**** Information shown ****

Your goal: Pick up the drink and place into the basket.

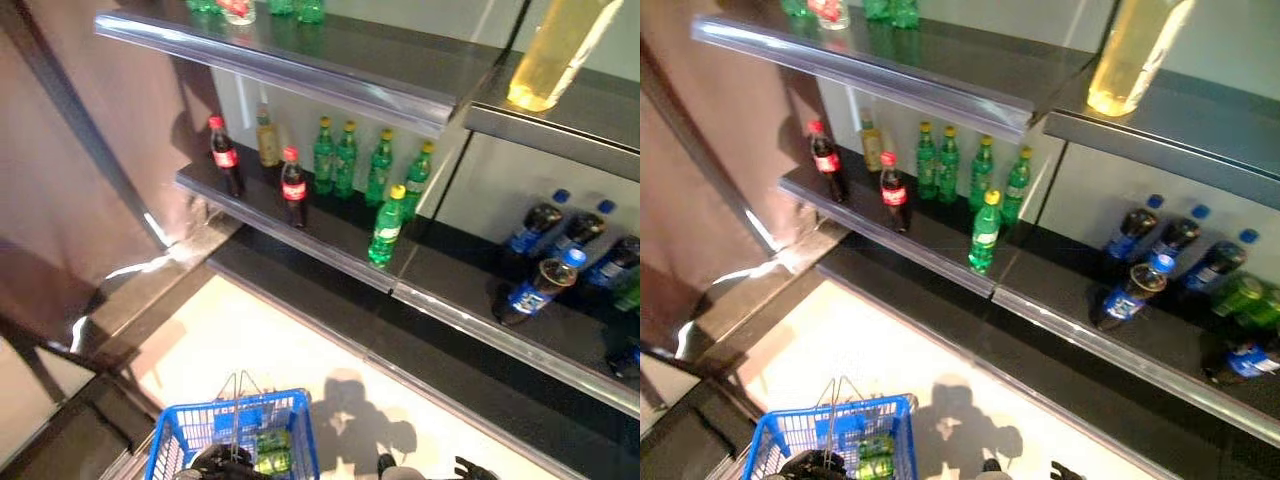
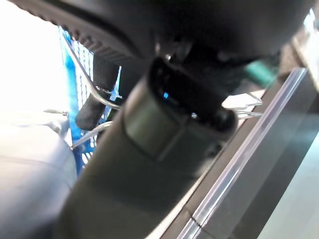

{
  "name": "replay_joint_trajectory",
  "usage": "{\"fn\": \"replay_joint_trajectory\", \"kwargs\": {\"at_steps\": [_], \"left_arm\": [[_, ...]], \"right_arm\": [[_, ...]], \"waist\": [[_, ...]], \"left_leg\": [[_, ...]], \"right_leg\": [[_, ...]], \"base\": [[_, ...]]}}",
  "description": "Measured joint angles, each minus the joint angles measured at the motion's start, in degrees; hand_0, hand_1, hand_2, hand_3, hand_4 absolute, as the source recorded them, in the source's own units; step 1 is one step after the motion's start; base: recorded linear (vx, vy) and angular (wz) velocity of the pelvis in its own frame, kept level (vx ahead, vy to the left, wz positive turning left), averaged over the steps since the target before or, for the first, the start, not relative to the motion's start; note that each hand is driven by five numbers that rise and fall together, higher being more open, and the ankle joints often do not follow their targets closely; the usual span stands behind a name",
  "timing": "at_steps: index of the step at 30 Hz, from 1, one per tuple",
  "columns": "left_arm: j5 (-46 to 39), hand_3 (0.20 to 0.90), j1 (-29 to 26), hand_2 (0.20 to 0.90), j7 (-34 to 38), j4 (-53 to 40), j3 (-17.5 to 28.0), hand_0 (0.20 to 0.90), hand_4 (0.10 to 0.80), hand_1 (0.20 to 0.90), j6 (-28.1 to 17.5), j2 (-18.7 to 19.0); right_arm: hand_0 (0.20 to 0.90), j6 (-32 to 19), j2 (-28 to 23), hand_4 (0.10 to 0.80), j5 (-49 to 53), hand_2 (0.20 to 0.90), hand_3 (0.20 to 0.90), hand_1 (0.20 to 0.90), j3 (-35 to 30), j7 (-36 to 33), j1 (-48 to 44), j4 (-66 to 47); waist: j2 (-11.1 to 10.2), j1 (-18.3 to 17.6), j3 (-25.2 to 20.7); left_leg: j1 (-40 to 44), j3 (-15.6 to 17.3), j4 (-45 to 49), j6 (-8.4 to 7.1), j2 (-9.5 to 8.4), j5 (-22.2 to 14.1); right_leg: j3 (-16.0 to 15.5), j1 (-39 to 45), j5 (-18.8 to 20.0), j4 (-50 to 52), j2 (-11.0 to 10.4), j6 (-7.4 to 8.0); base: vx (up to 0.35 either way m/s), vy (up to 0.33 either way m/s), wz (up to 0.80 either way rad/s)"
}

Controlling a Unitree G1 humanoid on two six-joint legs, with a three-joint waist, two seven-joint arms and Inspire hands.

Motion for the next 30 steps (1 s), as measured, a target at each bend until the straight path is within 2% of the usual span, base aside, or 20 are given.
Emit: {"fn": "replay_joint_trajectory", "kwargs": {"at_steps": [2, 3, 5, 7, 9, 10, 11, 12, 13, 14, 15, 16, 17, 18, 20, 26, 30], "left_arm": [[-0.2, 0.200, -0.8, 0.300, 0.0, -0.5, 0.2, 0.300, 0.100, 0.300, -0.6, 0.0], [-0.5, 0.200, -1.0, 0.300, 0.1, -0.9, 0.5, 0.300, 0.100, 0.300, -0.6, 0.0], [-0.6, 0.200, -0.6, 0.300, -0.6, -2.3, 0.5, 0.300, 0.100, 0.300, -0.6, -0.1], [-0.6, 0.200, -0.1, 0.300, -0.6, -3.1, 0.4, 0.300, 0.100, 0.300, -0.7, -0.6], [-0.5, 0.200, 0.8, 0.300, -1.1, -4.7, -1.4, 0.300, 0.100, 0.300, -0.7, -2.8], [-0.5, 0.200, 1.1, 0.300, -1.6, -5.6, -1.5, 0.300, 0.100, 0.300, -0.6, -3.4], [-0.5, 0.200, 1.1, 0.300, -1.7, -5.9, -1.5, 0.300, 0.100, 0.300, -0.8, -3.8], [-0.4, 0.200, 1.1, 0.300, -1.8, -6.1, -1.5, 0.300, 0.100, 0.300, -0.8, -4.2], [-0.4, 0.200, 1.7, 0.300, -1.8, -6.1, -1.6, 0.300, 0.100, 0.300, -0.8, -5.7], [-0.5, 0.200, 2.0, 0.300, -1.3, -5.9, -1.3, 0.300, 0.100, 0.300, -0.8, -6.5], [-0.8, 0.200, 2.0, 0.300, -0.7, -5.8, -1.0, 0.300, 0.100, 0.300, -0.8, -6.2], [-0.8, 0.200, 2.0, 0.300, -0.9, -5.8, -0.9, 0.300, 0.100, 0.300, -1.0, -5.5], [-0.9, 0.200, 2.0, 0.300, -1.3, -5.6, -0.9, 0.300, 0.100, 0.300, -1.0, -4.6], [-0.9, 0.200, 2.0, 0.300, -1.4, -4.9, -0.9, 0.300, 0.100, 0.300, -1.0, -4.1], [-0.9, 0.200, 2.4, 0.300, -1.6, -4.7, -1.1, 0.300, 0.100, 0.300, -1.0, -2.8], [-0.9, 0.200, 1.6, 0.300, -1.5, -3.6, -1.1, 0.300, 0.100, 0.300, -1.0, -2.3], [-0.9, 0.200, 1.5, 0.300, -1.2, -2.2, -0.3, 0.300, 0.100, 0.300, -1.0, -1.1]], "right_arm": [[0.900, -0.2, 0.0, 0.800, 0.1, 0.900, 0.900, 0.900, 0.0, 0.0, -1.5, -0.1], [0.900, -0.2, -0.1, 0.800, 0.1, 0.900, 0.900, 0.900, 0.0, 0.0, -2.2, -0.1], [0.900, -1.0, -0.7, 0.800, 0.2, 0.900, 0.900, 0.900, 0.0, -0.1, -3.4, -0.3], [0.900, -1.1, -1.3, 0.800, 0.2, 0.900, 0.900, 0.900, 0.0, -0.1, -3.6, -0.6], [0.900, -1.4, -3.9, 0.800, 0.1, 0.900, 0.900, 0.900, -0.3, -0.4, -3.8, -0.6], [0.900, -1.5, -4.4, 0.800, 0.2, 0.900, 0.900, 0.900, -0.5, -0.7, -2.8, -0.9], [0.900, -1.4, -4.7, 0.800, 0.2, 0.900, 0.900, 0.900, -0.6, -1.1, -2.3, -0.7], [0.900, -1.4, -5.1, 0.800, 0.2, 0.900, 0.900, 0.900, -0.7, -1.3, -1.7, -0.7], [0.900, -1.4, -6.6, 0.800, 0.2, 0.900, 0.900, 0.900, -0.7, -1.4, -0.7, -0.6], [0.900, -1.4, -7.1, 0.800, 0.2, 0.900, 0.900, 0.900, -0.8, -1.7, -0.7, 0.0], [0.900, -1.3, -6.6, 0.800, 0.2, 0.900, 0.900, 0.900, -0.8, -1.8, -0.8, 0.4], [0.900, -1.3, -5.9, 0.800, 0.1, 0.900, 0.900, 0.900, -0.8, -1.7, -0.8, 0.4], [0.900, -1.3, -5.3, 0.800, 0.0, 0.900, 0.900, 0.900, -0.8, -1.7, -0.7, 0.4], [0.900, -1.3, -4.6, 0.800, -0.1, 0.900, 0.900, 0.900, -0.9, -1.7, -0.3, 0.5], [0.900, -1.3, -3.1, 0.800, -0.1, 0.900, 0.900, 0.900, -1.2, -1.7, 0.5, 0.5], [0.900, -1.4, -1.8, 0.800, -0.7, 0.900, 0.900, 0.900, -1.3, -1.5, 1.7, 0.6], [0.900, -1.4, -0.6, 0.800, -0.7, 0.900, 0.900, 0.900, -1.3, -1.6, 1.2, -0.2]], "waist": [[0.0, 0.4, 0.4], [-0.2, 0.8, 0.4], [0.6, 0.9, 0.3], [1.3, 0.8, -0.1], [3.7, 0.6, -0.3], [4.1, 0.4, -0.4], [4.1, 0.5, -0.4], [4.3, 0.5, -0.6], [6.4, 0.6, -0.8], [7.2, 0.8, -0.9], [5.8, 0.9, -0.7], [4.7, 0.9, -0.5], [3.9, 0.9, -0.2], [3.3, 0.7, -0.3], [2.4, 0.7, -0.4], [0.7, 0.4, -0.2], [-2.7, 0.8, -0.2]], "left_leg": [[-3.7, 3.5, 6.3, -0.45, -0.38, 0.0], [-5.1, 4.5, 8.5, -1.60, -0.52, 0.8], [-5.6, 5.4, 8.9, -2.12, -0.37, 2.7], [-5.4, 5.7, 7.8, -1.63, -0.12, 3.4], [-4.4, 6.0, 3.8, 0.75, 0.88, 3.9], [-4.5, 5.9, 2.5, 1.22, 2.00, 3.6], [-4.7, 5.8, 0.7, 0.98, 2.96, 3.5], [-4.5, 5.8, -0.9, 1.10, 3.55, 3.6], [-4.6, 5.3, -2.5, 2.01, 5.83, 3.1], [-4.0, 5.4, -3.2, -2.70, 6.06, 4.9], [-3.3, 5.7, -3.7, -2.47, 3.92, 4.8], [-3.0, 6.0, -3.9, -1.83, 2.34, 4.4], [-1.6, 6.9, -4.9, -1.39, 1.86, 4.6], [-0.5, 7.8, -5.8, -1.17, 1.09, 4.6], [1.1, 8.6, -6.5, -1.12, 0.84, 4.2], [1.4, 8.5, -6.5, -1.21, 0.80, 3.1], [1.3, 9.1, -6.6, -0.73, 0.75, 2.7]], "right_leg": [[-0.3, 0.1, -0.3, 0.1, -0.4, -1.02], [-0.2, 0.2, -0.2, 0.0, -0.6, -1.16], [0.0, 0.3, 0.1, -0.2, -1.1, -1.89], [0.1, -0.2, 0.3, -0.1, -0.7, -2.14], [0.2, 0.0, 0.8, -0.2, -1.2, -2.94], [0.3, 0.1, 0.7, -0.5, -1.2, -2.74], [1.2, -0.1, 0.5, -0.4, -1.4, -2.39], [2.2, -0.4, 0.0, -0.4, -1.4, -1.44], [3.8, -1.3, 0.0, -0.2, -0.4, -0.02], [4.9, -1.5, 0.2, -0.3, -0.2, 0.67], [7.3, -1.5, 0.2, -0.8, -1.6, 0.81], [8.2, -1.7, 0.3, -0.8, -2.6, 1.07], [8.0, -1.6, 0.9, -0.9, -3.3, 2.06], [7.6, -1.4, 1.4, -1.0, -3.4, 2.39], [5.7, 0.0, 2.4, -2.3, -3.8, 3.08], [4.7, 0.3, 3.4, -3.8, -3.8, 3.00], [4.6, -1.5, 3.8, -2.2, -3.5, 2.56]], "base": [[0.072, 0.098, 0.40], [0.084, 0.155, 0.13], [0.072, 0.139, 0.03], [0.046, 0.083, 0.01], [0.216, 0.339, 0.12], [0.304, 0.475, 0.20], [0.197, 0.319, 0.27], [0.183, 0.338, 0.12], [0.169, 0.336, -0.09], [0.164, 0.355, -0.32], [0.144, 0.306, -0.40], [0.160, 0.327, -0.44], [0.178, 0.303, -0.42], [0.222, 0.347, -0.55], [0.166, 0.245, -0.47], [0.098, 0.214, -0.12], [0.038, 0.186, -0.17]]}}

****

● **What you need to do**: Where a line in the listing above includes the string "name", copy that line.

● **Output of the exercise**:
  "name": "replay_joint_trajectory",
  "description": "Measured joint angles, each minus the joint angles measured at the motion's start, in degrees; hand_0, hand_1, hand_2, hand_3, hand_4 absolute, as the source recorded them, in the source's own units; step 1 is one step after the motion's start; base: recorded linear (vx, vy) and angular (wz) velocity of the pelvis in its own frame, kept level (vx ahead, vy to the left, wz positive turning left), averaged over the steps since the target before or, for the first, the start, not relative to the motion's start; note that each hand is driven by five numbers that rise and fall together, higher being more open, and the ankle joints often do not follow their targets closely; the usual span stands behind a name",

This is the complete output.